* **DIRECTIONS**:
One exact copy of the listing is needed. It should contain no pictures.

* **DATA SECTION**:
------------------------------------------------------------------------

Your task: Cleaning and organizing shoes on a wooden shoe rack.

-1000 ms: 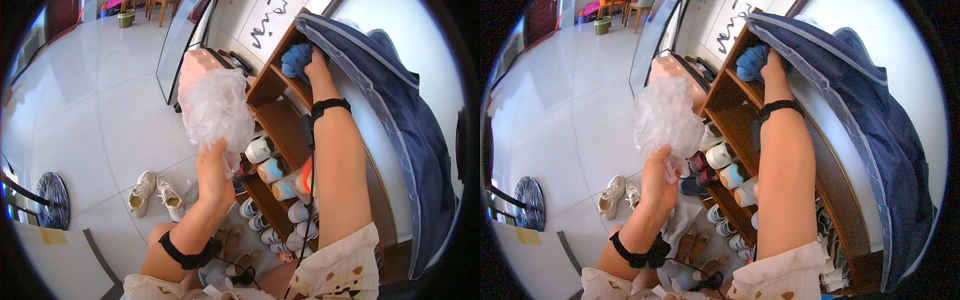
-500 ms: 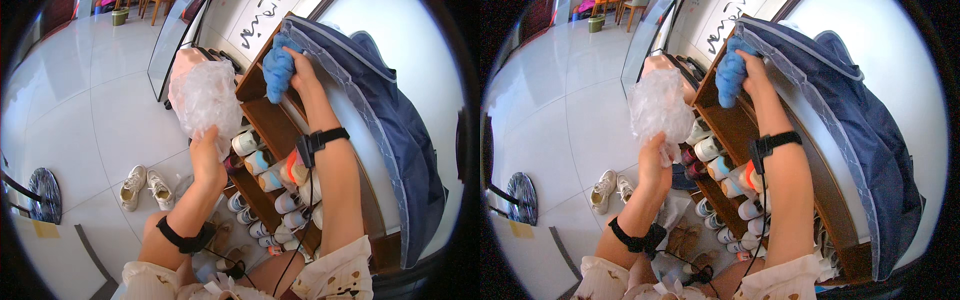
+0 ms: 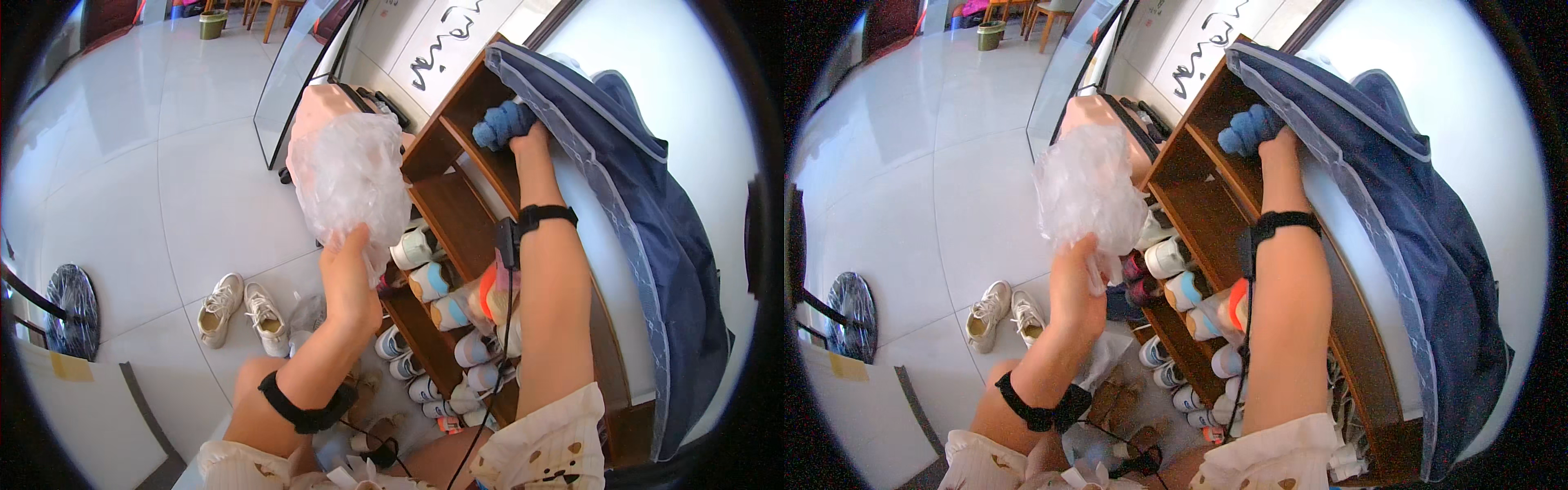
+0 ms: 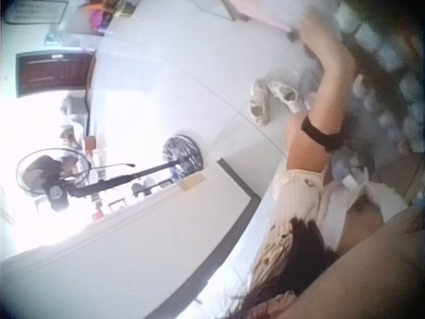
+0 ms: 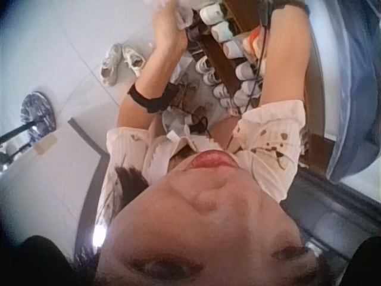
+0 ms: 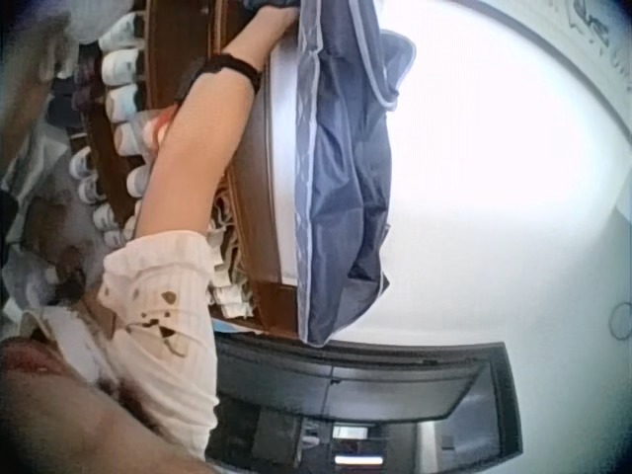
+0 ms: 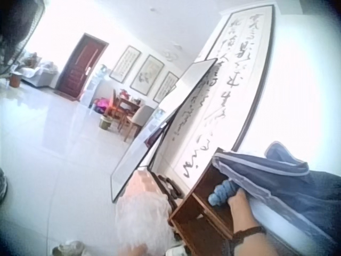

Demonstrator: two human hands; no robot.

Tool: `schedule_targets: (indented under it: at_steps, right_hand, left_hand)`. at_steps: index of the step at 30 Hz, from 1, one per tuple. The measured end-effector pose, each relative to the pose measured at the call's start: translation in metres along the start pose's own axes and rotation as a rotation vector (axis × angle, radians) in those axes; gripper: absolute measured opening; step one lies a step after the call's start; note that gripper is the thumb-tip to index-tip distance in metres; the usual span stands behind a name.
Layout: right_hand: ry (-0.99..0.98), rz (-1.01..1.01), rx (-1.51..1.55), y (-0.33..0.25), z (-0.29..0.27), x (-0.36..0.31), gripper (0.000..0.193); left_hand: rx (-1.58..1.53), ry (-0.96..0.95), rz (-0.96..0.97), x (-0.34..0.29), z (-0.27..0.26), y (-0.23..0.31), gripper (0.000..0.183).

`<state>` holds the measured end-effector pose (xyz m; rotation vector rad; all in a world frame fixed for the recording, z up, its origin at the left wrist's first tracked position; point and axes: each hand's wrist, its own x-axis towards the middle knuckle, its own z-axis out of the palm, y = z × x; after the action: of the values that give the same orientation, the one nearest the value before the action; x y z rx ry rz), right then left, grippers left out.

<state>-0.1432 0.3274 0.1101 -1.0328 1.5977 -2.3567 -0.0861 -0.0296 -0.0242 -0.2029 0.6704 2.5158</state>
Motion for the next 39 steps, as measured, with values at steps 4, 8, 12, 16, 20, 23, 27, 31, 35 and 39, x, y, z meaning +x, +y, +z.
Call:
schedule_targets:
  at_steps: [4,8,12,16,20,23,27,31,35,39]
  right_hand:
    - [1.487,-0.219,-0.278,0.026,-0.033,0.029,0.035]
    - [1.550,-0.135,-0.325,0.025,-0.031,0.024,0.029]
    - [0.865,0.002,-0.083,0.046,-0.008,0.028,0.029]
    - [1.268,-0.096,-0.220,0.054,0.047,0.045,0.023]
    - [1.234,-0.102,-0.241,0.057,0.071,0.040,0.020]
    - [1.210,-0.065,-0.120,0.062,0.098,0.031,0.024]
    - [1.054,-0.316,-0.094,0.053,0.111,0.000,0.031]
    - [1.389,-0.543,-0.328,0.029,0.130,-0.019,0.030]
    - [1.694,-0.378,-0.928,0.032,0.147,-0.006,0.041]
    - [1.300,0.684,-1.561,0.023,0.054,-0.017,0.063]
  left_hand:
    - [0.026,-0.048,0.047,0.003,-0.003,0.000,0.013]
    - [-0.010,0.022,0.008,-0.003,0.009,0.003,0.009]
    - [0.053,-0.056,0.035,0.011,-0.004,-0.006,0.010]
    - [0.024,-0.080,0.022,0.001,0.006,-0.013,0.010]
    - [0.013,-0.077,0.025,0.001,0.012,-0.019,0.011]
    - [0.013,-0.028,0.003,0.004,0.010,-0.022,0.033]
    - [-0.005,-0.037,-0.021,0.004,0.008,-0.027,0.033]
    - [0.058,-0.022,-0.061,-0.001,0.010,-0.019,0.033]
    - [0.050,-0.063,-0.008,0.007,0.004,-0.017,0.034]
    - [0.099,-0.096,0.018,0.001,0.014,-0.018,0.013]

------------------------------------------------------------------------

* **EXERCISE OUTPUT**:
Your task: Cleaning and organizing shoes on a wooden shoe rack.

-1000 ms: 
-500 ms: 
+0 ms: 
+0 ms: 
+0 ms: 
+0 ms: 
+0 ms: 

Demonstrator: two human hands; no robot.

Tool: `schedule_targets: (indented under it: at_steps, right_hand, left_hand)`. at_steps: index of the step at 30 Hz, from 1, one per tuple. The measured end-effector pose, each relative to the pose measured at the call's start: translation in metres along the start pose's own axes and rotation as a rotation vector (axis × angle, radians) in those axes; gripper: absolute measured opening; step one lies a step after the call's start; note that gripper is the thumb-tip to index-tip distance in metres; the usual span stands behind a name.
Layout: right_hand: ry (-0.99..0.98), rz (-1.01..1.01), rx (-1.51..1.55), y (-0.33..0.25), z (-0.29..0.27), x (-0.36..0.31), gripper (0.000..0.193); left_hand: rx (-1.58..1.53), ry (-0.96..0.95), rz (-0.96..0.97), x (-0.34..0.29), z (-0.27..0.26), y (-0.23..0.31), gripper (0.000..0.183).

`<state>` holds the measured end-effector pose (xyz m; rotation vector rad; all in a world frame fixed for the recording, z up, its origin at the left wrist's first tracked position; point and axes: each hand's wrist, its own x-axis towards the middle knuckle, its own z-axis out of the palm, y = z × x; after the action: of the values that give the same orientation, the one nearest the value before the action; x y z rx ry rz), right then left, grippers left out.

<state>-0.1432 0.3274 0.1101 -1.0328 1.5977 -2.3567 -0.0861 -0.0296 -0.0242 -0.2029 0.6704 2.5158</state>
Motion for the next 39 steps, as measured, with values at steps 4, 8, 12, 16, 20, 23, 27, 31, 35 and 39, x, y, z meaning +x, +y, +z.
Call:
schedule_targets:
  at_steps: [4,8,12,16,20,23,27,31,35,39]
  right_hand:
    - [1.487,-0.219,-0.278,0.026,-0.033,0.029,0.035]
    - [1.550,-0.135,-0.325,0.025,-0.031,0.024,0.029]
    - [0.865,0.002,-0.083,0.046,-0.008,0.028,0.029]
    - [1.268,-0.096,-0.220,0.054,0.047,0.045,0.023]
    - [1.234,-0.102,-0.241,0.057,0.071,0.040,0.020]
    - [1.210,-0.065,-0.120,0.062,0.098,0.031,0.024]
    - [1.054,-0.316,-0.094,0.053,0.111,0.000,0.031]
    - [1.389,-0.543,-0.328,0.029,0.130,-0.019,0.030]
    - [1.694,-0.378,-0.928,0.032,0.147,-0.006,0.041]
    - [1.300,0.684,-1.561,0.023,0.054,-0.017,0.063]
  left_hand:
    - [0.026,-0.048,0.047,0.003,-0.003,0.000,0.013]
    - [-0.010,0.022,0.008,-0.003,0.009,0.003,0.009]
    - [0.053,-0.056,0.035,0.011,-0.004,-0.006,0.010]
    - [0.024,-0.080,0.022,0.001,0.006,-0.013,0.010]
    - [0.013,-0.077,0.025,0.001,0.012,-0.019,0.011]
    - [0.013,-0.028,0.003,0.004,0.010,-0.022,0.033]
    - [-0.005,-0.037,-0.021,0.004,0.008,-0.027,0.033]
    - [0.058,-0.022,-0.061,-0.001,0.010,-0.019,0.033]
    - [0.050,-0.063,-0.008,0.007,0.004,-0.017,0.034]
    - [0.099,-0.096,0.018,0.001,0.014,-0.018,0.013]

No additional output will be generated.